Wishing well

You will have to imagine a much older
and a simpler Mumbai. It was called Bombay back in those days. To get the
timing right you will have to work hard to consciously eliminate the color from
your heads and picture the next few sentences in pure monochromatic black
and white. If you are older, this will be certainly easier.

Slightly away from the richness and
ex-British South Bombay, lay a bustling suburb named Malad. And in
that populous suburb of Malad lived a young man with burning side burns and a
mutt as a much-loved pet. His mustache was a prized possession that he groomed
to unconventional lengths for a man of his age and who was not enlisted in the
military. I would call him a strapping young lad, perhaps not a good looker by the
chocolate-hero standards, but, more than enough to be ‘somebody’s’ desert. I am
not certain but I suspect he spent most of his time wiling away with his
neighborhood buddies, walking the dog and also signing Hindi songs fairly
confidently, regardless of the actual technical capability. Strapping!
Not too far away, in the same suburb
lived a slightly younger girl. Tall by average standards, much fairer than most
with jet black long Indian hair, I could easily classify this woman to be gorgeous.
To go with the prettiness that she sometimes magnified by wearing a black saree,
she also seemed to have a very stable head about her. A sibling to younger
brothers and sisters, she was looked upon early for providing. Serious about
education and her work duties, her prettiness then could almost go unnoticed.
Of course, the strapping lad was
hardly the one to let things go unnoticed. So he noticed her and to make sure
she knew that he was noticing her, some whistling across streets transpired. It
is not my place to comment on what qualified as distinctive flirting in those
days because I would most likely be wrong. In fact, if I must be honest, I
wouldn’t exactly know what qualifies today in the Facebook era.
But whatever methods this young man
utilized obviously worked. She was drawn to his rougher charms. So much so that
it resulted in their marriage in that same suburb on a day when it rained
significantly and some guests arrived much later, to miss out on food and have
just ice cream. I am not sure if this was the major gripe but there was some
consensus that this young man, my dad, had a ‘married up’. And after 37 odd
years, their second son finds himself sitting on a couch in a living room in
Germany recounting the story of his parents ‘hooked up’.
Between that busy rainy day in Mumbai
and this quiet night in Western Europe, exists my past and my Parent’s past
perfect, present and perhaps future perfect. On their wedding Anniversary, I
often ask them what the plan is. In my MTV upbringing I expect a detailed
answer that at least includes a dinner, a movie or a trip of some sort.
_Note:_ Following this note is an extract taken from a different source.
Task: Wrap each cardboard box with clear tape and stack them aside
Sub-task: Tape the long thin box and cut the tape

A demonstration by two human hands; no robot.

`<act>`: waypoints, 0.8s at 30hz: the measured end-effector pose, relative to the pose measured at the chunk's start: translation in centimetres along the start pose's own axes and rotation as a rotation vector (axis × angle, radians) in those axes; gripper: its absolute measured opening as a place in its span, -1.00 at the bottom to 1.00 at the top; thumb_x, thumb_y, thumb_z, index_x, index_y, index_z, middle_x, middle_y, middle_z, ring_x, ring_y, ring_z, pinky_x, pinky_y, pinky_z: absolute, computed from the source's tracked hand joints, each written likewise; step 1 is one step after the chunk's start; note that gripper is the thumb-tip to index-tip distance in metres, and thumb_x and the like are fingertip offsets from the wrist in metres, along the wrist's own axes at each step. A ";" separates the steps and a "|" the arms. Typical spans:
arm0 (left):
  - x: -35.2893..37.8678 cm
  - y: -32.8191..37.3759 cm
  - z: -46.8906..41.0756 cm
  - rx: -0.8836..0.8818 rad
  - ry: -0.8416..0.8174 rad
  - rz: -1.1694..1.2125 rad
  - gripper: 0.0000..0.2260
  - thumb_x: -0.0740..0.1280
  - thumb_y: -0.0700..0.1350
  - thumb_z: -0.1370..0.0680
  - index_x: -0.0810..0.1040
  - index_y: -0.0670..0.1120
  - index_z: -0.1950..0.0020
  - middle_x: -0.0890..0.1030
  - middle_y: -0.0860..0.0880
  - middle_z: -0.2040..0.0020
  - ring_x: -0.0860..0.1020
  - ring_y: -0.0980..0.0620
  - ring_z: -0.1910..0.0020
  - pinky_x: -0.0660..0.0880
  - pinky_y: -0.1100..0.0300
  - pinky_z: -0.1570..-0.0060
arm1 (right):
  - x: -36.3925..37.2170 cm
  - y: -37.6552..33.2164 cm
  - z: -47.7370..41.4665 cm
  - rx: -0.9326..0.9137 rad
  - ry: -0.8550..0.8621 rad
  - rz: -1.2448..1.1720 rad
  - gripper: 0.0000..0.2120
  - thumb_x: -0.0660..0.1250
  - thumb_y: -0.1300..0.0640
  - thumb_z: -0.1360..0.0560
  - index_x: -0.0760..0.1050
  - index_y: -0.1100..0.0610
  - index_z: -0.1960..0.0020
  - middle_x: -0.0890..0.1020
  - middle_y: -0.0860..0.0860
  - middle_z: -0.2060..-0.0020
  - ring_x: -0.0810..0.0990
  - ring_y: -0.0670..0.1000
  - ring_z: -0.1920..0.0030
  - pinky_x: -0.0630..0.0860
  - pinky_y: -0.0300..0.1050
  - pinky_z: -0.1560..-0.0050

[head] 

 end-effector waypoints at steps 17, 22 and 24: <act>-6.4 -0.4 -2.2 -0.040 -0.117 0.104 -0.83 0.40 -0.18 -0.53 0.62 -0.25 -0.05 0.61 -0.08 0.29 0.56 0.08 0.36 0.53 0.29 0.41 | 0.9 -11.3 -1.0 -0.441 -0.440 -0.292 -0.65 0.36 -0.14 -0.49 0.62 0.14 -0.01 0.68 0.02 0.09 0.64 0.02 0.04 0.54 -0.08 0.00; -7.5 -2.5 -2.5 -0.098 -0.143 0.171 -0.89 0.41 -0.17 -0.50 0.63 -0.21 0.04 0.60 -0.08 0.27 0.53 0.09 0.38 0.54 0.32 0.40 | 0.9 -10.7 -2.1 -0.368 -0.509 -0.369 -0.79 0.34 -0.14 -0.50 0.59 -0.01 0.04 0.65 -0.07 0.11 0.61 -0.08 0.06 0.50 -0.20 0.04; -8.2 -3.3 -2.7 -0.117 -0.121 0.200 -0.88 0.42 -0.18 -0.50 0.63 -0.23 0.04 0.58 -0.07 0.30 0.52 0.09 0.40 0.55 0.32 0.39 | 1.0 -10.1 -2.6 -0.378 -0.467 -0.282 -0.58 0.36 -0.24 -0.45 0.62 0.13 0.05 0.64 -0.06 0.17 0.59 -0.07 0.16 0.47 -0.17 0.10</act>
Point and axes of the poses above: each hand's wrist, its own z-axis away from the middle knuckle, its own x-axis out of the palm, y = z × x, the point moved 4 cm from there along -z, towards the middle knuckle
In fact
at times I feel they make a plan just so that they can answer these pointless
questions from a son who has yet to understand what companionship is, only to
stop bothering them.
It should make you wonder what 37
years of companionship and marriage means. I have a suspicion that there is so
much under the surface of a relationship with such considerable substance and
distance. How would one dinner on one day of a year make any dent on this
diamond?
What would they talk over dinner? How
can they possibly recall decades of living together? They had two kids; they
changed innumerable houses, cities and states. With the two nitwits, they traveled to temples and snow-capped mountains alike. The petite wife tolerated incessant puppy poop while the strapping man displayed superb patience as his wife locked the same door twice. She provided for delicious food day after day while he went to work diligently, sometimes with a unloaded hand gun in an old black VIP briefcase.They fought, at times
louder than desired but they sustained stronger than most, the morning after.
They played witness to two boys growing up until one of them gave them a
grandson in return. They provided more than can ever be expected. They did all
this together.
I cannot fathom then the quality of
the silences between my mom and dad. I feel so miniscule when I smugly give
them creative ideas on how to remember the day they got married. What I don’t
understand (yet) is that they rejoice at the fact that this day is remembered
by their off-springs, in whatever way possible. They don’t need a day, a dinner
or daisies to recall their years of togetherness. They are constantly reminded of that, sadly by an emptier than usual house in a warm Nashik, an empty bedroom where
both their kids destroyed the wooden cupboards with cheap 7-up Fido Dido
stickers in years long past.
If anything, I need this day. To
marvel at their love’s sustenance, to stop recommending foolish romantic
ideas but to rather practice my own whistling across the street.